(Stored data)
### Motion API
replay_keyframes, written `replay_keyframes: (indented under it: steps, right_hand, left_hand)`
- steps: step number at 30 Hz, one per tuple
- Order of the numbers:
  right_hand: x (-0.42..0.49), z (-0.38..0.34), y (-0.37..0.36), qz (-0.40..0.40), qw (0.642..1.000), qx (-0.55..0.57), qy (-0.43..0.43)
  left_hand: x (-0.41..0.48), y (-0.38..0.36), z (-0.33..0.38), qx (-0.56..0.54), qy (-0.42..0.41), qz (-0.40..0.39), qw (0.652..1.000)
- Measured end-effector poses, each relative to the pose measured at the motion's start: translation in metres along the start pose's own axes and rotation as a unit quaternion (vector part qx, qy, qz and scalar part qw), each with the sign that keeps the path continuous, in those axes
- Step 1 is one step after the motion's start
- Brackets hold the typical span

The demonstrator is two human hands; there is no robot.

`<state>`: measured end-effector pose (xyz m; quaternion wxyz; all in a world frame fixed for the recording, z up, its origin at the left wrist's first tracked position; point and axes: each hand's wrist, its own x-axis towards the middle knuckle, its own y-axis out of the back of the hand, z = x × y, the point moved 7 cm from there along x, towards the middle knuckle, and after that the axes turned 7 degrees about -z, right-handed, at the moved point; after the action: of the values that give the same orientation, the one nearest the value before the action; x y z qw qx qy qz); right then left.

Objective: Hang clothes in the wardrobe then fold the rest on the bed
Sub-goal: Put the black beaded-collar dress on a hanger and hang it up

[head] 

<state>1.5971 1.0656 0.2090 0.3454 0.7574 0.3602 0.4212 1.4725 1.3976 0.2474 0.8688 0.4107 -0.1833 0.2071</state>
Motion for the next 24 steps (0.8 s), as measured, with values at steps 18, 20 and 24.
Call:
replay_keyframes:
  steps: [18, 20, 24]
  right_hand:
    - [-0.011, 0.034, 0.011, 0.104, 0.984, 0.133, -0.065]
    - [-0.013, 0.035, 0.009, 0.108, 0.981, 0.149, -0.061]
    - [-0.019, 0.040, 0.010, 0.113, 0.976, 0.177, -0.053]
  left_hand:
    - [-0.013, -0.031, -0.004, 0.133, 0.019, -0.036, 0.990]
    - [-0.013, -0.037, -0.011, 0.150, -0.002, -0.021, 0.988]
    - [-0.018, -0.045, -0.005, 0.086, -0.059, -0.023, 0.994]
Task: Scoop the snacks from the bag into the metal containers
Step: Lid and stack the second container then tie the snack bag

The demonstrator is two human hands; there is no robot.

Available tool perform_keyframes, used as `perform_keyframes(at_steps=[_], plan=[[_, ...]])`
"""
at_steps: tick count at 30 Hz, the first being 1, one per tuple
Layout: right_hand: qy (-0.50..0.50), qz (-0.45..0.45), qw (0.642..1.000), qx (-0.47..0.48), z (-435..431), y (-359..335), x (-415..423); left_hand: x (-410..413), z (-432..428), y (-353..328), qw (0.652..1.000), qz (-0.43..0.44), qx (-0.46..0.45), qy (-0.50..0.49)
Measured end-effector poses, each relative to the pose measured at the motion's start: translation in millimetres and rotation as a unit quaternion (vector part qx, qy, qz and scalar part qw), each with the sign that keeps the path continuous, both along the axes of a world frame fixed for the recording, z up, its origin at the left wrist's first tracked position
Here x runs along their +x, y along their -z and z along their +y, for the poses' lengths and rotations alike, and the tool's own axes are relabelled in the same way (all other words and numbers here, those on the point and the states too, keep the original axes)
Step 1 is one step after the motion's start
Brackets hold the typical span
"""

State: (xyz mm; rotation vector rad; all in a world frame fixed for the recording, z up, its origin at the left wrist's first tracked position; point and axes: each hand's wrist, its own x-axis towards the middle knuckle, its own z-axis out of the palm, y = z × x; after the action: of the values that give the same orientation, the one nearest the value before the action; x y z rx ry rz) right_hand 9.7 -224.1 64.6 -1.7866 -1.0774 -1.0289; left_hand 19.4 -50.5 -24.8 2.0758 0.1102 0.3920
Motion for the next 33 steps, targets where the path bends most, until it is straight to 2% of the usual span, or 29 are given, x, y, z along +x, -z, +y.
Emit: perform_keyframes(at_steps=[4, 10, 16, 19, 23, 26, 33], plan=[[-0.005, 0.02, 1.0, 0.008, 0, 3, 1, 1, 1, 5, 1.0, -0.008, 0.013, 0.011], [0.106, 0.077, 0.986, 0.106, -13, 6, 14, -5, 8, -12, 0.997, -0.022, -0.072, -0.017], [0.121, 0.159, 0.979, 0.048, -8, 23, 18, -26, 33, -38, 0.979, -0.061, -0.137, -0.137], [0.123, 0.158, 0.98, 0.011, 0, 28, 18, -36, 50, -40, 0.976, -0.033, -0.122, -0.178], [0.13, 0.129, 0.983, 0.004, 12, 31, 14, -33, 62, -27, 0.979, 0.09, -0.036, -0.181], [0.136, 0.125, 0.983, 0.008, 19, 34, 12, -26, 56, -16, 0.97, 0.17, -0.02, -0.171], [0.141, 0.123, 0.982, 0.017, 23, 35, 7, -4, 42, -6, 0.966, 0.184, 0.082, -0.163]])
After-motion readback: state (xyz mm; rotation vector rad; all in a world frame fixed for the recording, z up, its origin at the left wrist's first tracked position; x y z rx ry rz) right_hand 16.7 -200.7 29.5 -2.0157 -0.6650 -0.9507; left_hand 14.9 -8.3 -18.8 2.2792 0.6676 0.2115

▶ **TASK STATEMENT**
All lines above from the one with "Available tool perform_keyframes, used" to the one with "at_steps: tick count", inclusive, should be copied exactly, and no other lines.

▶ **REPLY TO THE TASK**
Available tool perform_keyframes, used as `perform_keyframes(at_steps=[_], plan=[[_, ...]])`
"""
at_steps: tick count at 30 Hz, the first being 1, one per tuple

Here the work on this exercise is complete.